Bennions trained as a pilot and in January 1936 joined No. 41 Squadron RAF in Aden as a sergeant pilot flying the Hawker Demon fighter. The squadron returned to England later that year to be re-equipped with the Hawker Fury, and again in 1940 with the Supermarine Spitfire. Bennions received his commission in April 1940.

Wartime career
While stationed at RAF Hornchurch, he recorded his first success on 28 July 1940 when he shot down a Messerschmitt Bf 109 of JG 51. On the following day, after shooting down his second Bf 109, his Spitfire was damaged and he had to crash land in Kent. On 15 August 1940 while on a temporary rest break at RAF Catterick, his squadron was in action against a Luftwaffe force of 120 bombers and 21 Messerschmitt Bf 110 fighters along the Yorkshire coast near Hartlepool.  Bennions destroyed one Messerschmitt Bf 110 of I./ZG 76 and damaged another. The squadron returned to Hornchurch and on 5 September Bennions shot down a Junkers Ju 88 and probably destroyed a Bf 109, and the following day two more Bf 109's. He claimed another Bf 109 on 9 September and further successes quickly followed bringing his tally to twelve destroyed (one German bomber, 11 fighters), five probably destroyed, and five damaged, including a Dornier Do 17. On 23 September 1940 he is credited by one source for shooting down Hans-Joachim Marseille over the English Channel. Marseille survived, and would go on to achieve 158 victories to rank as the most successful German ace against the Western Allies.

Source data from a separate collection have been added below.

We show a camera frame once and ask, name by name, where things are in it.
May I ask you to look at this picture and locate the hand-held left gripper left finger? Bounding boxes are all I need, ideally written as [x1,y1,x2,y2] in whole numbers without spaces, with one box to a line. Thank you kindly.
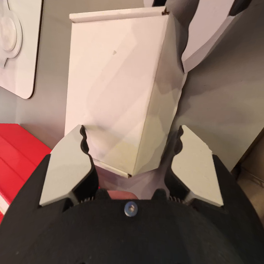
[39,124,99,207]

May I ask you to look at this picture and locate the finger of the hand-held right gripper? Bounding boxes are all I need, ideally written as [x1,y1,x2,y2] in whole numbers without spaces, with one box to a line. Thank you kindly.
[179,0,244,74]
[143,0,171,9]

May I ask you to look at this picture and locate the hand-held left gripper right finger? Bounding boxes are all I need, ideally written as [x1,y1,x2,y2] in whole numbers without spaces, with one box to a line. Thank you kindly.
[163,125,224,207]

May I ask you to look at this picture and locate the white cardboard box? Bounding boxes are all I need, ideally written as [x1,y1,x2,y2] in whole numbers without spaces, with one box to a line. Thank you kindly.
[64,6,188,179]

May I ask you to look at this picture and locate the red plastic bin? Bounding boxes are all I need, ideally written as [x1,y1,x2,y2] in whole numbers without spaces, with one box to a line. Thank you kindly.
[0,123,52,215]

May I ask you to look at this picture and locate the brown cardboard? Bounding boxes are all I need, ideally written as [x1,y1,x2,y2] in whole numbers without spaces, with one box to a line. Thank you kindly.
[231,134,264,209]

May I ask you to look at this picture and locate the white flat board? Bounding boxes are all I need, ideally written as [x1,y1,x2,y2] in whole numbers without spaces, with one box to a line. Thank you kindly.
[0,0,44,100]

Bennions was severely wounded on 1 October 1940. That morning Bennions had been awarded the Distinguished Flying Cross and was about to go on leave; when he was scrambled (in Spitfire I X4559) to intercept Messerschmitts. He shot down one of the raiders before a shell exploded in his cockpit, blinding him in the left eye and severely damaging his right arm and leg. Badly burned and bleeding heavily he struggled to bail out, and somehow managed to open his parachute before losing consciousness.
 
He was found in a field near Hatfield, and taken to hospital where swift action saved his right eye, but nothing could be done for the left. Bennions was transferred to Queen Victoria Hospital, East Grinstead, where he was one of the first pilots in the care of Sir Archibald McIndoe, the pioneer of plastic surgery for the treatment for severe burns. As one of "Archie's Guinea Pigs", Bennions became a founder member of the Guinea Pig Club. Also, as one who had parachuted to save his life, he was eligible to join the Caterpillar Club.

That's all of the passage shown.